_DIRECTIONS FOR THIS TASK_
Line by line, count where the string "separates" appears in the listing, then give the number of such lines alone.

_AVAILABLE DATA_
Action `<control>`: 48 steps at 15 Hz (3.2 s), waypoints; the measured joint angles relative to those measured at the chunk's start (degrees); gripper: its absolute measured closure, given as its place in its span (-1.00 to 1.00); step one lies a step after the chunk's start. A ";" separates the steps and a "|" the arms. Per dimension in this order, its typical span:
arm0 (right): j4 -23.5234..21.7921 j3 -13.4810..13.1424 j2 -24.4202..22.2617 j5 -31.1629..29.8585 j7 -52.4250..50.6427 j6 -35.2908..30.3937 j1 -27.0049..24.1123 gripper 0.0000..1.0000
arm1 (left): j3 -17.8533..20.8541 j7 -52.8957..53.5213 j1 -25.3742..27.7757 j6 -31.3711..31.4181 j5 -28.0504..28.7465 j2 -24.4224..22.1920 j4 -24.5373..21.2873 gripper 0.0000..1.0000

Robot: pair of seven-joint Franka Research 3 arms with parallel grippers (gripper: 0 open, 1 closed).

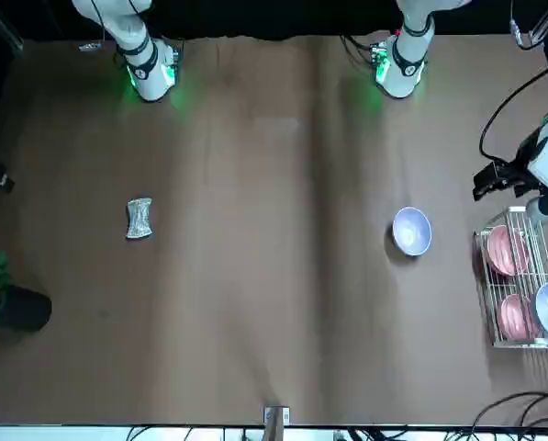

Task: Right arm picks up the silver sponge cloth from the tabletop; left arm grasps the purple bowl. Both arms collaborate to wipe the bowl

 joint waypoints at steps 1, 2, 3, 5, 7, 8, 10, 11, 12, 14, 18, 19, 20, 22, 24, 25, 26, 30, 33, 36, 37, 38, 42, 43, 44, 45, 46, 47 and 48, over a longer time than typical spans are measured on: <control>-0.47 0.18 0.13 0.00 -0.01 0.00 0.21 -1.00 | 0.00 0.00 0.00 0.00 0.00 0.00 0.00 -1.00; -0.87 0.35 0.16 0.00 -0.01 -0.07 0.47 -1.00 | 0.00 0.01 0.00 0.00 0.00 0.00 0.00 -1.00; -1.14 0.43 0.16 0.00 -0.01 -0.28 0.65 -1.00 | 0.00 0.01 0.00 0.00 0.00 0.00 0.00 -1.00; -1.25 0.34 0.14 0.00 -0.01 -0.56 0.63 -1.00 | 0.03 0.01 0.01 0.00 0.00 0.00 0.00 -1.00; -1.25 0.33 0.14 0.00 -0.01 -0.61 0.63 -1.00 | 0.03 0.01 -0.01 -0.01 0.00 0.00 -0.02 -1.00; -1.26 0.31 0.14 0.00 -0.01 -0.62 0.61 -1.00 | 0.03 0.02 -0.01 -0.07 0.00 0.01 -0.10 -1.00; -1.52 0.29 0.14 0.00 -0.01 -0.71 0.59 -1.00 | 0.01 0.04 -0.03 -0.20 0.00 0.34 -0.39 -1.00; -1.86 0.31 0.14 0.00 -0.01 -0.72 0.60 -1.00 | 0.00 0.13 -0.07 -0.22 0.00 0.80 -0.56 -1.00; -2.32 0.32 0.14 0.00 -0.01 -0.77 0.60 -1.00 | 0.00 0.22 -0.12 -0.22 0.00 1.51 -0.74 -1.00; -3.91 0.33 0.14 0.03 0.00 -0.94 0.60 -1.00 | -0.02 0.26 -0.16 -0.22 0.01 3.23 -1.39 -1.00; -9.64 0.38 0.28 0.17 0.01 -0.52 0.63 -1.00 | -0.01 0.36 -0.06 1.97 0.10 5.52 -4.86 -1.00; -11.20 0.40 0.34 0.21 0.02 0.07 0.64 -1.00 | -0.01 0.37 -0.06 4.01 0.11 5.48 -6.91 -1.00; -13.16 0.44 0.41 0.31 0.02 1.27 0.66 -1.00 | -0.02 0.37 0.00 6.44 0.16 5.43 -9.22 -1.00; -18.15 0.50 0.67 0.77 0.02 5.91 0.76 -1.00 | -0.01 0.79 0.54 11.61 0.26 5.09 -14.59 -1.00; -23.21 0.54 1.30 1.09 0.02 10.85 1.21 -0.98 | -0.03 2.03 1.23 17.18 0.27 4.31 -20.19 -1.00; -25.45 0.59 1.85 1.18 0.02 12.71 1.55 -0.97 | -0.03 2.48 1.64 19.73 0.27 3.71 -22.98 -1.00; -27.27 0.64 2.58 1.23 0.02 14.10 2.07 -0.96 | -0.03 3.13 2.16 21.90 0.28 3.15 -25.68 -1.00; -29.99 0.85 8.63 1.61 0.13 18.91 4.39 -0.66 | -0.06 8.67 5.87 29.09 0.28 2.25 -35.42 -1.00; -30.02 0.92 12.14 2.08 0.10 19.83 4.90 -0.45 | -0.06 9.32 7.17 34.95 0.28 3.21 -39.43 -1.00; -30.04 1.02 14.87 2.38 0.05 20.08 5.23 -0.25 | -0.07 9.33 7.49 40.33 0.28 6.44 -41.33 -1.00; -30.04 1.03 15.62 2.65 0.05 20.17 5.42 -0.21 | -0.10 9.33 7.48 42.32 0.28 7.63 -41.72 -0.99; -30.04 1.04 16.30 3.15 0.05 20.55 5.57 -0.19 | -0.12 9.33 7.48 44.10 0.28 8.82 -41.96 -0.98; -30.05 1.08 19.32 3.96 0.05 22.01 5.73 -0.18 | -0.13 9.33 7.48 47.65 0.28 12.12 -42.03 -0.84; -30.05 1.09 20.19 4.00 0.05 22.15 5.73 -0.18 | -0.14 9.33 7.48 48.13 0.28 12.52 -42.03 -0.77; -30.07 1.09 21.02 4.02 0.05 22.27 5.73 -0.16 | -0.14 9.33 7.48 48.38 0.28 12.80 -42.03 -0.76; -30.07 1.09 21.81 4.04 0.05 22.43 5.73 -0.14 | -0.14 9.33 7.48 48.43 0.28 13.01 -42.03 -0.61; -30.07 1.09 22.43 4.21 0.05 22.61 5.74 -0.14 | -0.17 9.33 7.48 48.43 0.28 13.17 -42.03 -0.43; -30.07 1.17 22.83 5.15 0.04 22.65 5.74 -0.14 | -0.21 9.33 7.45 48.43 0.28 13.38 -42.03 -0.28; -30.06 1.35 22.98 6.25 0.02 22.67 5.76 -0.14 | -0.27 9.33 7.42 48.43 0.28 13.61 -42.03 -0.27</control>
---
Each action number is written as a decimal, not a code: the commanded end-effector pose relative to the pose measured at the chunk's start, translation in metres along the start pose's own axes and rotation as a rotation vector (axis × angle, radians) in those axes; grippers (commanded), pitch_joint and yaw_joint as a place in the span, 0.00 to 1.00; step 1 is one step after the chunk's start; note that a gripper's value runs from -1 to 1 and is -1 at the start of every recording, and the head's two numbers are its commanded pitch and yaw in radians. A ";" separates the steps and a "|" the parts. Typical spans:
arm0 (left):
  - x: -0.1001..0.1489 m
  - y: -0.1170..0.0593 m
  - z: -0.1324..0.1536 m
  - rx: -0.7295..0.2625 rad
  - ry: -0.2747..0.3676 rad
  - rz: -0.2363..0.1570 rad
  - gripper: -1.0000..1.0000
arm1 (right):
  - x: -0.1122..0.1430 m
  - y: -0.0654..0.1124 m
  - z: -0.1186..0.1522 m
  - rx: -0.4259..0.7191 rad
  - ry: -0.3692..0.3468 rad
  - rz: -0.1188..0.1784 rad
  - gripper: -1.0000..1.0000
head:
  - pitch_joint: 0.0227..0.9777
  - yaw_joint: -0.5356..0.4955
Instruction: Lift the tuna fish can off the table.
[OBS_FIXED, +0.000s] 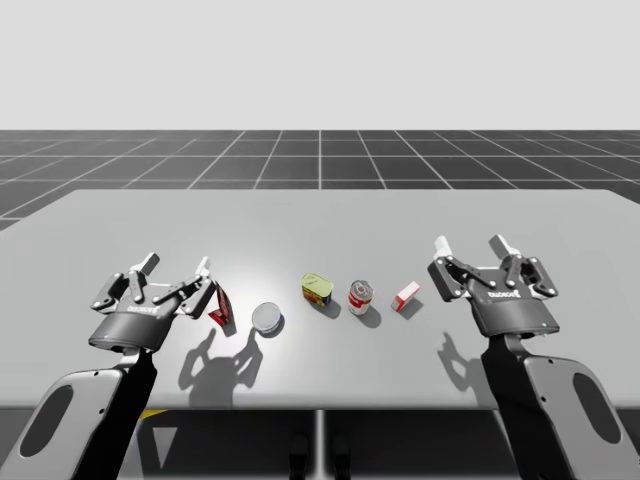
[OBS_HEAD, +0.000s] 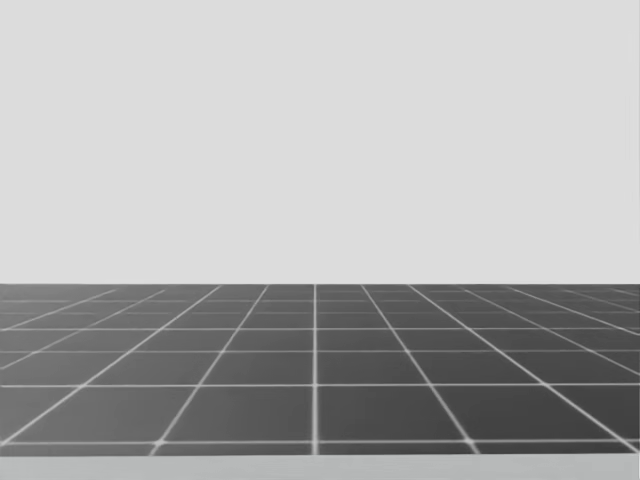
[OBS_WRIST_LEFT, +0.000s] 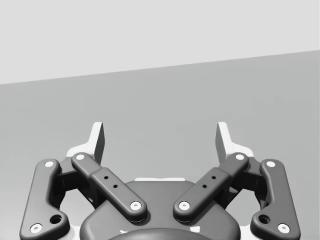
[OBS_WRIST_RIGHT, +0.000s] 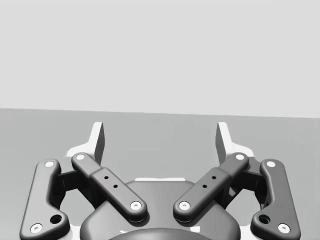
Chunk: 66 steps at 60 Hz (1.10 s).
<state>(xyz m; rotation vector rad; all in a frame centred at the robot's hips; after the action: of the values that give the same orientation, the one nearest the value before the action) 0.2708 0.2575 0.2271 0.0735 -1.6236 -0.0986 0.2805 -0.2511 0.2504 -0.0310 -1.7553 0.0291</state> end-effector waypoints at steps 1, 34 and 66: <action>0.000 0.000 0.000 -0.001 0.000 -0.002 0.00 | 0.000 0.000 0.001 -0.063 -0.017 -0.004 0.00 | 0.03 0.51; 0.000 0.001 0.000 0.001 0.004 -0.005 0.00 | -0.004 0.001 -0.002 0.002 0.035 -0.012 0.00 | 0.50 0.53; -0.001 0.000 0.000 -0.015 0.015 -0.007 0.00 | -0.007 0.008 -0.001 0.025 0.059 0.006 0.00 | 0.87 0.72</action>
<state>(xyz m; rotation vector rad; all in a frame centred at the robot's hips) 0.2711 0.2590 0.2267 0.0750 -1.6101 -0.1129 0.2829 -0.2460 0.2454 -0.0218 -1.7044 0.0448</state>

_FINISHED EXERCISE_
2